As expected by our pre-specified 4:1 matching criteria, 26% of the participants screened positive on the verbal Brief Inpatient Screen. Participants screening positive were more likely to report a lower annual income (Table 1). Participants who screened positive had lower average educational attainment and were less likely to be in a current relationship than participants who screened negative, but these differences were not statistically significant. No significant differences were observed between IPV-positive and IPV-negative participants for any other demographic variables.
Among the 46 total participants, 18 came from internal medicine and, 7 from neurology and neurosurgery, 3 from cardiology, 4 from family medicine, 5 from obstetrics, and 9 from the surgical services. Among the 12 participants with a positive IPV screen, 5 came from internal medicine, 3 from neurology or neurosurgery, 1 from cardiology, 1 from obstetrics, and 2 from the surgical services.
The Brief Inpatient Screen-verbal identified IPV in our population with a sensitivity of 52.6% (95% CI 28.9–75.6) and specificity of 92.6% (95% CI 75.7–99.1) compared to the CAS (Table 2). The overall agreement of the two screens was low, with a kappa of 0.478.

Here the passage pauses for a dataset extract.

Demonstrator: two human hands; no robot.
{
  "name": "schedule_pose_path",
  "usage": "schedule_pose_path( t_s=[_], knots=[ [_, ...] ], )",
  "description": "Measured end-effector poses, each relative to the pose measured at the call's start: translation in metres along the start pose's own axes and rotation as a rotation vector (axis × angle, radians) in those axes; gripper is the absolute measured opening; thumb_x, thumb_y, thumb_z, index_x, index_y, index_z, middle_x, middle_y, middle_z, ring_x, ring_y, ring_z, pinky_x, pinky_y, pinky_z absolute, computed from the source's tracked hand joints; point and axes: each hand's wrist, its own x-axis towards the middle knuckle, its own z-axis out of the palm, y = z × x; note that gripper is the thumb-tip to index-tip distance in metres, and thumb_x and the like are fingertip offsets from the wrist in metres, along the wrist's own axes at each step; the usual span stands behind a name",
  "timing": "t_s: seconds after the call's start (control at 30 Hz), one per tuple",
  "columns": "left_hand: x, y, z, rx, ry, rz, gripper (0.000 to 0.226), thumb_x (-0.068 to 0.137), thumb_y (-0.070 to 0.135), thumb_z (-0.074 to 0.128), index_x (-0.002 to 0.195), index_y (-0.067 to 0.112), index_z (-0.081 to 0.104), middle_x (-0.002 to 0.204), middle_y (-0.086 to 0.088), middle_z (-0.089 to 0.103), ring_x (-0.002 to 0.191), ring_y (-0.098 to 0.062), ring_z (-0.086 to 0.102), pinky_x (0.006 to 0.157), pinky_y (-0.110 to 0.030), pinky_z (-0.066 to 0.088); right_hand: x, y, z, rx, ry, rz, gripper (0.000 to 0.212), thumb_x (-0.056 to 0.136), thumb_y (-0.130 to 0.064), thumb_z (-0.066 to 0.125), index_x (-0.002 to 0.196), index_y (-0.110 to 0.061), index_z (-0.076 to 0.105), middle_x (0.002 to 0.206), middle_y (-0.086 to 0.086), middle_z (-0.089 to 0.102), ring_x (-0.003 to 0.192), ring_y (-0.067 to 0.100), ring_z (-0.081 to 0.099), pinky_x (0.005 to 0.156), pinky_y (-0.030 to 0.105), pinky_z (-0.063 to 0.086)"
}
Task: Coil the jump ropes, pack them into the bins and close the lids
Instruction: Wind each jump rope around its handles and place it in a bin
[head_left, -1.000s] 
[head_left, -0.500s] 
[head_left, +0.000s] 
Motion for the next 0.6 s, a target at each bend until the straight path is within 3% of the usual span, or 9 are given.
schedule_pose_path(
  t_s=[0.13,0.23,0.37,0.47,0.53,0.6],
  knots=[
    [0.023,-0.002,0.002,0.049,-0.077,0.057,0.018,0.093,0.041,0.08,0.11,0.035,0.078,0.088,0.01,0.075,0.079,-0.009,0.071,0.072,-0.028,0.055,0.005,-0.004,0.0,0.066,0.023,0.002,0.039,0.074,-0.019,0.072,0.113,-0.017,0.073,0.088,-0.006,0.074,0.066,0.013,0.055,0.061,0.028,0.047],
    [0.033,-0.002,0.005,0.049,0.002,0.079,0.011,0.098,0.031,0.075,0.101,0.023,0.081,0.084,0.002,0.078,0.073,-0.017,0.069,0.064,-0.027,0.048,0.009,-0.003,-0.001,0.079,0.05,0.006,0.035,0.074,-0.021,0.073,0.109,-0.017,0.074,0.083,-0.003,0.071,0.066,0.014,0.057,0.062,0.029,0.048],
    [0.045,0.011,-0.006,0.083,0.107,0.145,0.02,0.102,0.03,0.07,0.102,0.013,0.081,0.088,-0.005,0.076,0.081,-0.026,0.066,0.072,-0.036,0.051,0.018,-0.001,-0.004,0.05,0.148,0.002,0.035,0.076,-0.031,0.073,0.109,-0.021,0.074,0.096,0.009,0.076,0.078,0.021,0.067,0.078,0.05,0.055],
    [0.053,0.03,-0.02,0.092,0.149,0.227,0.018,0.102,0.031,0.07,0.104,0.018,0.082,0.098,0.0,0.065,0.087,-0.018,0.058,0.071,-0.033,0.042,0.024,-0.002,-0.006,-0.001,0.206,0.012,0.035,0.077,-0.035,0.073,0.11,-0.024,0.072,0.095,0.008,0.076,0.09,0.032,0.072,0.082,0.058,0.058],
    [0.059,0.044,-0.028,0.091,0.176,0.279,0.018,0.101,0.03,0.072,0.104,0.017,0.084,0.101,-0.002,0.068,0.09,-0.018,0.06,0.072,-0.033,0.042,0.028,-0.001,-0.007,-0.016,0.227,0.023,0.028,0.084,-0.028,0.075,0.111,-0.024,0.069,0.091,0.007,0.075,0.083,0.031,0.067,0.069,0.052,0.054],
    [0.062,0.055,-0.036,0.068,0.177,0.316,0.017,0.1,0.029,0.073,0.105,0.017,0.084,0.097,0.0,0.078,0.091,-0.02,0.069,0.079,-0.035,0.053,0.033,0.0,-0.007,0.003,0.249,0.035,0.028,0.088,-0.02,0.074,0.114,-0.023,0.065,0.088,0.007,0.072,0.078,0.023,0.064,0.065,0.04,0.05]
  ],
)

The BIS physical domain (“BIS-physical”) had a sensitivity of 40.0% (95% CI 16.3–67.7) and specificity of 96.3% (95% CI 88.8–100.0) when compared to the physical domain of the CAS (“CAS physical”). This was the lowest sensitivity but highest specificity of our subdomain analyses. The BIS emotional domain (“BIS-emotional”) detected IPV with a sensitivity of 70.6% (95% CI 44.0–89.7) and specificity of 93.1% (CI 77.2–99.2) when compared to the emotional domain of the CAS (“CAS emotional”). The written BIS detected IPV with a sensitivity of 88.9% (95% CI 51.8–99.7) and specificity of 83.8% (95% CI 68.0–93.8), when compared to the CAS severe combined domain (“CAS severe combined”). This was the highest sensitivity and lowest specificity of the secondary analyses.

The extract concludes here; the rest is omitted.